What is needed>
Go through the data below and return each line where the string "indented" appears.

Task input>
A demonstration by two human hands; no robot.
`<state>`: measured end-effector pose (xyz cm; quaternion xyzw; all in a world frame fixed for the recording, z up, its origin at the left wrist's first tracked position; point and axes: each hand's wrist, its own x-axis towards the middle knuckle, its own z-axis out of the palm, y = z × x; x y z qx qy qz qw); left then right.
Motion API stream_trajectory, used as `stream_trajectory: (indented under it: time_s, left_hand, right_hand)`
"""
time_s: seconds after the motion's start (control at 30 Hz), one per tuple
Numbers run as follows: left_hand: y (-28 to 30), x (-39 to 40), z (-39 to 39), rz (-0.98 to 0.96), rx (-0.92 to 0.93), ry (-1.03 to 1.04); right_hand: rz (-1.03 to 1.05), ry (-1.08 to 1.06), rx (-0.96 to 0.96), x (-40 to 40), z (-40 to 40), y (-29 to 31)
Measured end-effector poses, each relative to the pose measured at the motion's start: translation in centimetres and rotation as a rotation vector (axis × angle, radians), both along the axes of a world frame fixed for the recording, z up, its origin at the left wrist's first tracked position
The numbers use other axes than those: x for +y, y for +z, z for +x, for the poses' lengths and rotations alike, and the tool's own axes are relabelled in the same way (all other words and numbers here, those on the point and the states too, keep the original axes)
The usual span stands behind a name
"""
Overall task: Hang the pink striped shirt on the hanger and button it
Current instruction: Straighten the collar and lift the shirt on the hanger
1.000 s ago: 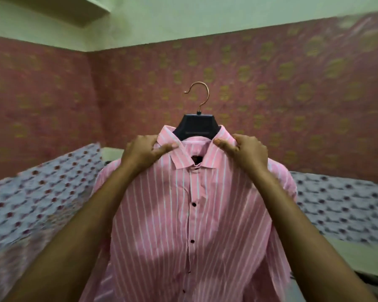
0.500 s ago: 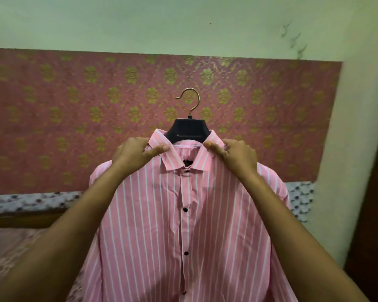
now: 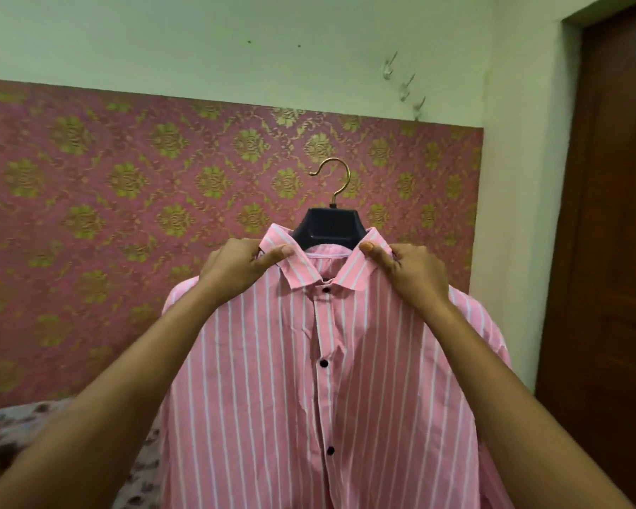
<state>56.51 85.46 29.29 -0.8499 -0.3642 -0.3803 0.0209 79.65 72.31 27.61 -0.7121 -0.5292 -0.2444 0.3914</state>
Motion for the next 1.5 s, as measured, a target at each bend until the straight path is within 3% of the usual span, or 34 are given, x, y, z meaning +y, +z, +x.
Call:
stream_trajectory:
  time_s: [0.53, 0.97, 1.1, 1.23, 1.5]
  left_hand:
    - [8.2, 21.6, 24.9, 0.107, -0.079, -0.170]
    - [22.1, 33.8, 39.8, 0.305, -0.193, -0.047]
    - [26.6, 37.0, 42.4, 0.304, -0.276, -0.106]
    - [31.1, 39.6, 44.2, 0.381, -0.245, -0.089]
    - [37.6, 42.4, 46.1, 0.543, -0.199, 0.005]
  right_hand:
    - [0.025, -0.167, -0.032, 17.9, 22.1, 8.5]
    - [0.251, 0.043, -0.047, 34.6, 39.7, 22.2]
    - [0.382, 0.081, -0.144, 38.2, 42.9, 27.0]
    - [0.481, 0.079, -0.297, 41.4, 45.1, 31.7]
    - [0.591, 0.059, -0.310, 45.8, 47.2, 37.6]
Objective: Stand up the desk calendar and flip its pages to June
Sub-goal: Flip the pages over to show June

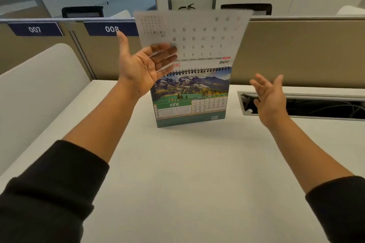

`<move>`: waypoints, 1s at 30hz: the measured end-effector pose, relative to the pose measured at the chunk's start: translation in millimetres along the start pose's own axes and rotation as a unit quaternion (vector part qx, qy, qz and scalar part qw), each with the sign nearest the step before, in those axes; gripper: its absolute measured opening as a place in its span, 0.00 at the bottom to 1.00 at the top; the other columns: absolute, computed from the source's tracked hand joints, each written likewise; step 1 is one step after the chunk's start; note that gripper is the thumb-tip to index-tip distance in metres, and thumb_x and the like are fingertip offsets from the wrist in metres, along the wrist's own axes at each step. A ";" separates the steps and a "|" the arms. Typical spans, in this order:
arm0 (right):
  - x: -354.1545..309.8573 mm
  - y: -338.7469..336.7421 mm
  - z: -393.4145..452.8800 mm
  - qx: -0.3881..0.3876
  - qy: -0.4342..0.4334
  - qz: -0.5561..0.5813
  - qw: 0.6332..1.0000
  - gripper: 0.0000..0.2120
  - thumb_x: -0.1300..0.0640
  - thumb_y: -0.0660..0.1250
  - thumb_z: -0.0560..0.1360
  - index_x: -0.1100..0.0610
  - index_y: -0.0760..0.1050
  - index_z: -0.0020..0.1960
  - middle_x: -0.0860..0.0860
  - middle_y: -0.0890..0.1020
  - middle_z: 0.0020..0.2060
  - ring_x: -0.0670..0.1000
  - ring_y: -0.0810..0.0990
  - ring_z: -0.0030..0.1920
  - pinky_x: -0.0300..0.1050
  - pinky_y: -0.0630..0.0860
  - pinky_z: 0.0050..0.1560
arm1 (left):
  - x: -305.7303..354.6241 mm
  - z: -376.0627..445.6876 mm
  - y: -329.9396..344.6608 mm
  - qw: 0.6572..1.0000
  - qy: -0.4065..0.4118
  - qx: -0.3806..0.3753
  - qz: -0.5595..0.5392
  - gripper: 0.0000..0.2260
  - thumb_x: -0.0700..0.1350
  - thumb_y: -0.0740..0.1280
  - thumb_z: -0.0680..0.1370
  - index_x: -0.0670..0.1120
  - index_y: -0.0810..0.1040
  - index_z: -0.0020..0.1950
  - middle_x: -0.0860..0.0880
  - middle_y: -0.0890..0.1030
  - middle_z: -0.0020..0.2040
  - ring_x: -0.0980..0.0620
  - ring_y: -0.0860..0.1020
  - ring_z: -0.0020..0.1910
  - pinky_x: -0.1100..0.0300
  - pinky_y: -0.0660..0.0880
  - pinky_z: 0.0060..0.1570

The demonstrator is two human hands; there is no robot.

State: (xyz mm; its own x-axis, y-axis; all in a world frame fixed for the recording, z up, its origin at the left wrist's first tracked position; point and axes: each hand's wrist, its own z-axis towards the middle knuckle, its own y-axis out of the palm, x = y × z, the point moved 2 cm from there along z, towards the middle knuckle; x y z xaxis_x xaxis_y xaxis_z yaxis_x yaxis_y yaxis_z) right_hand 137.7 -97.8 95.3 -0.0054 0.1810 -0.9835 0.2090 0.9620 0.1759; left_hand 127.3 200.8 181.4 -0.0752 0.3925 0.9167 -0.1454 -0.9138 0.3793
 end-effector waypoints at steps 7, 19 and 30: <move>38.2 0.5 -6.5 0.007 0.060 -0.065 0.996 0.24 0.43 0.48 0.79 0.54 0.70 0.67 0.52 0.72 0.67 0.52 0.65 0.70 0.53 0.58 0.70 | -1.3 6.2 -16.2 0.994 0.014 0.109 -0.015 0.36 0.67 0.44 0.74 0.41 0.79 0.53 0.40 0.81 0.56 0.43 0.80 0.55 0.51 0.77 0.54; 55.9 34.9 -1.8 -0.019 0.087 -0.199 0.976 0.23 0.51 0.54 0.79 0.52 0.58 0.73 0.52 0.62 0.74 0.58 0.61 0.72 0.56 0.61 0.68 | -94.4 -37.2 -46.4 0.920 -0.067 0.358 0.143 0.20 0.53 0.50 0.79 0.43 0.68 0.65 0.45 0.73 0.62 0.47 0.71 0.62 0.50 0.66 0.63; 50.7 44.3 8.1 -0.008 0.070 -0.214 0.974 0.23 0.49 0.51 0.80 0.50 0.55 0.74 0.53 0.63 0.73 0.57 0.61 0.72 0.59 0.61 0.67 | -114.7 -34.8 -45.9 0.943 -0.131 0.270 0.143 0.28 0.62 0.42 0.77 0.48 0.66 0.67 0.46 0.70 0.69 0.44 0.65 0.69 0.44 0.54 0.70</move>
State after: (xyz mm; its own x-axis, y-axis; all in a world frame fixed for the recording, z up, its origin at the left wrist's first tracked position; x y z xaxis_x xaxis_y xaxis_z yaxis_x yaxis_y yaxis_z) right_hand 154.7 -47.7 52.9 -0.2221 -0.2125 -0.9516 0.1426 0.9584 -0.2473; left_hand 108.2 201.3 54.4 0.2218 0.1468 0.9640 0.3734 -0.9260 0.0551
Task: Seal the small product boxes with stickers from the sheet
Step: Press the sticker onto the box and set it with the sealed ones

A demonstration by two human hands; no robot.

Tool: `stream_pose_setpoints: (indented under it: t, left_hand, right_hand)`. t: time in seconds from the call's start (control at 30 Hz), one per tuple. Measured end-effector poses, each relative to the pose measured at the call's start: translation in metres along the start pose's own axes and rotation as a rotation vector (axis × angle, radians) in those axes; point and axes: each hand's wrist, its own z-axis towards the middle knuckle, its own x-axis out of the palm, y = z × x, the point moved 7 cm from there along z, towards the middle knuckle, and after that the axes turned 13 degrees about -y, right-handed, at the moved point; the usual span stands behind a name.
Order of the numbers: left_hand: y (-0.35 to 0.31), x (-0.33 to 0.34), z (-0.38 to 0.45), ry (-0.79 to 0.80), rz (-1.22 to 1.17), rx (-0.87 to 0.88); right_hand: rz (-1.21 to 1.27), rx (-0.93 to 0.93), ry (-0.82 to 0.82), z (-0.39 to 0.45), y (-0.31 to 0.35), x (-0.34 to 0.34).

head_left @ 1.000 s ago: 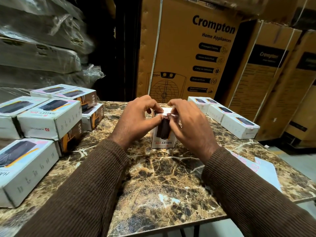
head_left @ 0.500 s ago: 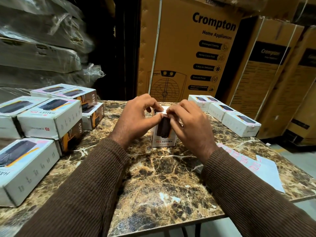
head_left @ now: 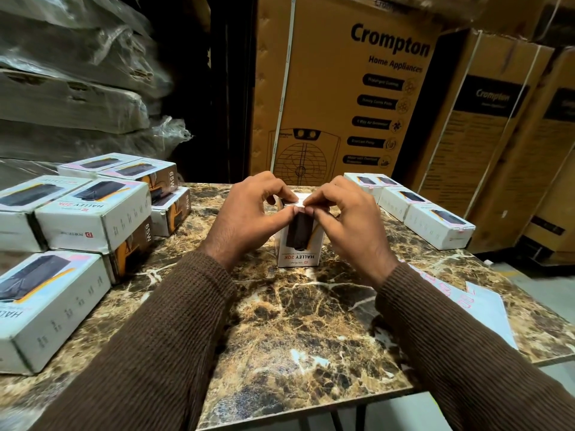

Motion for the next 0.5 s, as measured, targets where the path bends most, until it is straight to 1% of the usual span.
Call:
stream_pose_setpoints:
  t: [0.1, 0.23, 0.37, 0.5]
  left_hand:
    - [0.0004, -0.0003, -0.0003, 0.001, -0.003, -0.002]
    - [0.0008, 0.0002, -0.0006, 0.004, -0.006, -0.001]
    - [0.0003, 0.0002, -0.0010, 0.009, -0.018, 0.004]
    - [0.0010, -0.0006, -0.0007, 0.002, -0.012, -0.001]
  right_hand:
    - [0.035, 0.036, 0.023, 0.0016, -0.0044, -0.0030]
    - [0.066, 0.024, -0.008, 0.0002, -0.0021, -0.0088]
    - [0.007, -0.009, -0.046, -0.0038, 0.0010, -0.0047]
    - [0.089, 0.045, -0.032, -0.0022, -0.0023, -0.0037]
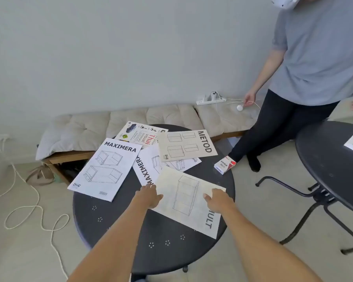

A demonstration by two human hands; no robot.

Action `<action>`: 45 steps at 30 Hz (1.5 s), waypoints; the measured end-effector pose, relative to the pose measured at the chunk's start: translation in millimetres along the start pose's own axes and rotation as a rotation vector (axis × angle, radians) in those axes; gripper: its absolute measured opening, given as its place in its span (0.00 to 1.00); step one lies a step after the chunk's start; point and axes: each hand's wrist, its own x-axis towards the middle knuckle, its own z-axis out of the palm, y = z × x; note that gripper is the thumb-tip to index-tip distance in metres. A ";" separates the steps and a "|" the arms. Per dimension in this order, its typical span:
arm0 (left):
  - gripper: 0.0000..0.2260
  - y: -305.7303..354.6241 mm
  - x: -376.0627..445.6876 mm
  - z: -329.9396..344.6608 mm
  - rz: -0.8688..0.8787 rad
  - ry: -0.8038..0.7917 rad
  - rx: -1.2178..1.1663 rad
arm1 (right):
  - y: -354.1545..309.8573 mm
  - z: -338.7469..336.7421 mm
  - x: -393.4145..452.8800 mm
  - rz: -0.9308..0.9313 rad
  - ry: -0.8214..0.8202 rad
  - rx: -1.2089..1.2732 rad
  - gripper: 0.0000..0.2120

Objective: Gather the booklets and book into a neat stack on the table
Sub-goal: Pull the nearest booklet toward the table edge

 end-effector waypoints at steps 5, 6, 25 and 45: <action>0.24 -6.6 27.8 17.4 -0.018 -0.037 -0.009 | 14.6 28.4 3.4 0.159 -0.014 0.127 0.24; 0.23 -7.8 33.1 20.8 -0.016 -0.041 -0.010 | 15.7 33.4 4.6 0.189 -0.001 0.161 0.23; 0.13 -47.2 69.9 41.4 -0.284 0.093 -0.645 | 21.5 59.0 24.0 0.604 0.048 0.773 0.05; 0.03 -95.0 -54.0 119.6 -0.477 0.234 -1.617 | 4.9 54.7 -6.5 0.405 -0.362 1.428 0.05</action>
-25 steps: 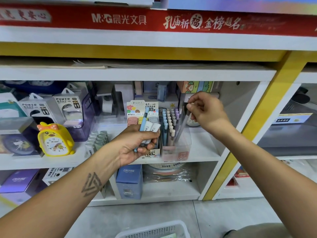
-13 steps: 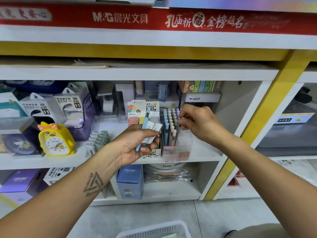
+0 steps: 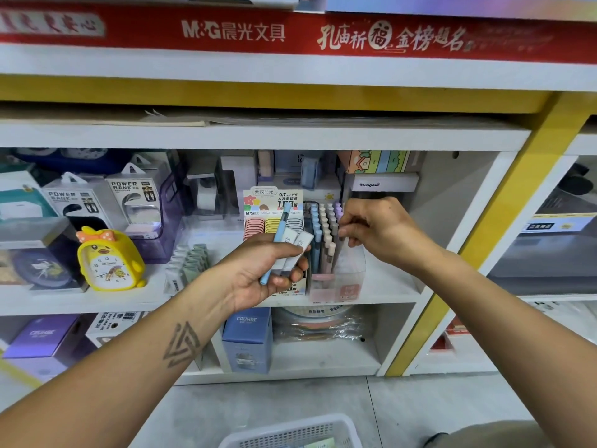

Solution to the exercise>
Motion API stream_trajectory, used as `stream_trajectory: (indented under it: time_s, left_hand, right_hand)`
Tool: `stream_pose_setpoints: (indented under it: t, left_hand, right_hand)`. t: time in seconds from the call's start (control at 30 Hz), one per tuple. Measured end-effector poses, each relative to the pose measured at the call's start: translation in metres along the start pose's own axes and rotation as a rotation vector (axis × angle, radians) in those axes; point and axes: each hand's wrist, its own z-axis towards the middle knuckle, its own x-axis out of the palm, y = z × x, the point moved 7 cm from there along z, towards the middle knuckle, and after that the axes turned 13 degrees about -y, right-handed, at the moved point; the usual span stands behind a name.

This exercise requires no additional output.